I LOVE Chess-- although somehow I missed that the composers were the guys from ABBA, and spent many years trying to figure out why the music sounded so familiar! I also love Tim Rice almost as much as I sort of dislike Andrew Lloyd Webber- I think it was Tim Rice who made Evita and JCS so brilliant.
Good God there are some bad doctors in the world. Yeesh.
Today we are going to find pants for DF to wear to our wedding (Thursday!!!), buy fish tank supplies, hang pictures, and play some Wii.
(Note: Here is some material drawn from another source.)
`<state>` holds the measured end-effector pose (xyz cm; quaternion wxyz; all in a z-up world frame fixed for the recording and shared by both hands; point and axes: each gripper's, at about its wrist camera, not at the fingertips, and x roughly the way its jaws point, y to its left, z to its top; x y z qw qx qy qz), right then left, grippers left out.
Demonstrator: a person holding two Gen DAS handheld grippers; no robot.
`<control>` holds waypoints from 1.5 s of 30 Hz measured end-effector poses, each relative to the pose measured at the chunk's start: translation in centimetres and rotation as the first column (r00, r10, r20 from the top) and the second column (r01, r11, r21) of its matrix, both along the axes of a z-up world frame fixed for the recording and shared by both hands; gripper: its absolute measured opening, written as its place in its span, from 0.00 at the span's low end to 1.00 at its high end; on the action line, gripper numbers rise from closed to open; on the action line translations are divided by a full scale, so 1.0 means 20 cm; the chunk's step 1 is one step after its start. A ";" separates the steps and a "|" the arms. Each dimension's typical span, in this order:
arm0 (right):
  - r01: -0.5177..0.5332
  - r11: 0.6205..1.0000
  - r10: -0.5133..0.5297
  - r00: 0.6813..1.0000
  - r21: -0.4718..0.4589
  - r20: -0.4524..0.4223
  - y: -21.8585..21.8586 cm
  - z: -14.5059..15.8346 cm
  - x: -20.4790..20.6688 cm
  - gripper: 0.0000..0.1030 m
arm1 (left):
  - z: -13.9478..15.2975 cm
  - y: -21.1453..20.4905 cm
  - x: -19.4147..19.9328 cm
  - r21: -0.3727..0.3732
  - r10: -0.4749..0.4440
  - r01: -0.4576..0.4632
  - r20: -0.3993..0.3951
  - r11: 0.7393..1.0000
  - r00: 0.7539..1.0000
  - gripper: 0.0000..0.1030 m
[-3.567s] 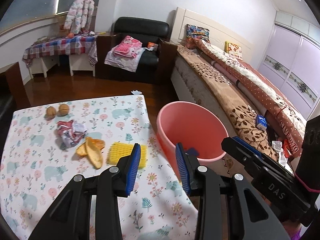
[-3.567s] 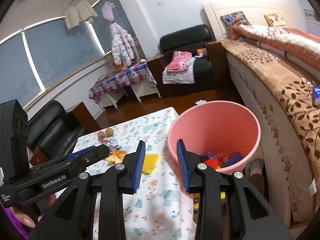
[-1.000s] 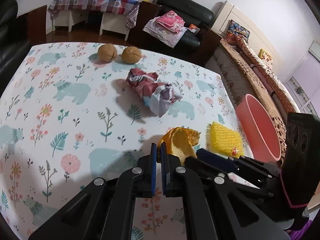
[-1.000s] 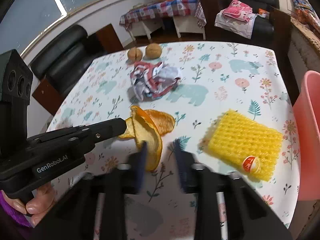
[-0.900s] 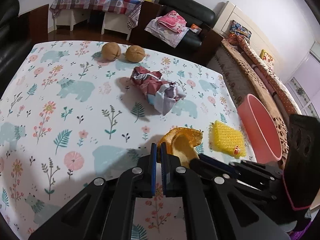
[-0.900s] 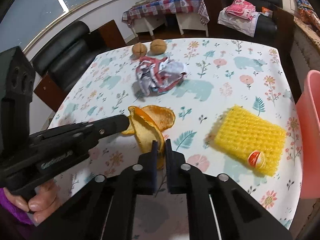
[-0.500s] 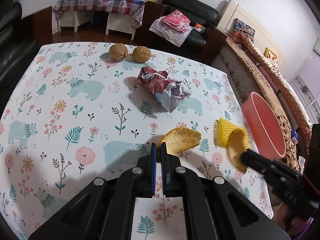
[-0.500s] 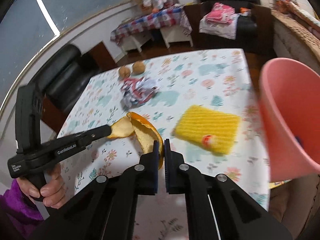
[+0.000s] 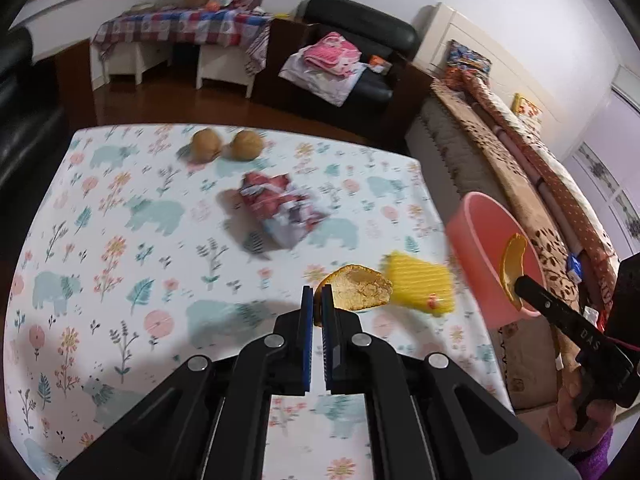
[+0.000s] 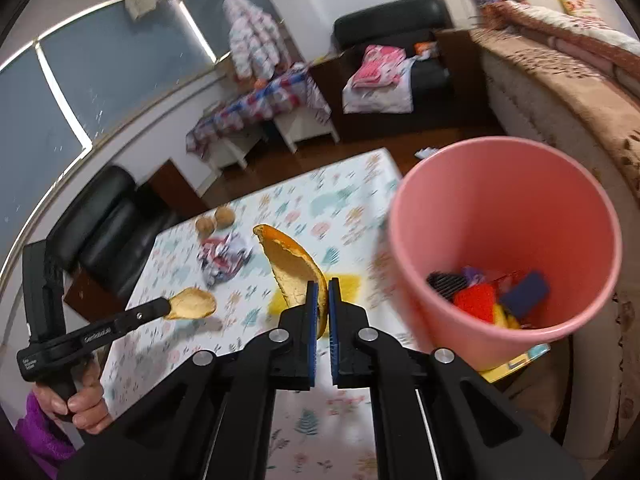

Not a bad way to spend a Sunday.
Yesterday DF cleaned the fish tank (EW), I got a pedicure, Brinks came to change the alarm battery, and we watched bad DVDs from Netflix (Dante's Cove - so bad it's good).
I saw Wicked shortly after it opened, with Idina Menzel and Kristin Chenoweth and Joel Grey. Taye Diggs was filling in as Fiyero, because Norbert Leo Butz had been injured.
whimper.
I have not made out in an alley, that I can recall. At various bars and clubs, and outside same, yes. We don't really have that many alleys, down here.
Well, the alley is basically the outside of the club. It's not as alley-esque as most alleys.
Now if I could just figure out why I seem to have a bruise on my chin...I do remember falling down at the club (turns out the mirrored wall? Only went halfway down and then there was a curtain! Oops. Bad surprise for the drunk girl!), but I don't remember hitting my CHIN! I just remember ending up sitting on the floor suddenly. Um.
A Hell's Angel once wanted to take me out on his bike. He had "Lurch" tattooed on his arm and was about seven feet tall. I said, um, no thanks.
That's about as adventurous as my sex life ever got.
Maybe you bruised your chin making out? It could happen!
Ok, must go to store and wallyworld before am more faint with hunger. Think I may come back with some French toast fixings -- thanks, Barb, for making me want breakfast!
-- thanks, Barb, for making me want breakfast!
Hey, I'm a big fan of breakfast for every meal. I could definitely be a hobbit.
A Hell's Angel once wanted to take me out on his bike. He had "Lurch" tattooed on his arm and was about seven feet tall.
I'd be afraid to say no to a 7-foot Hell's Angel with "Lurch" tattooed on his arm.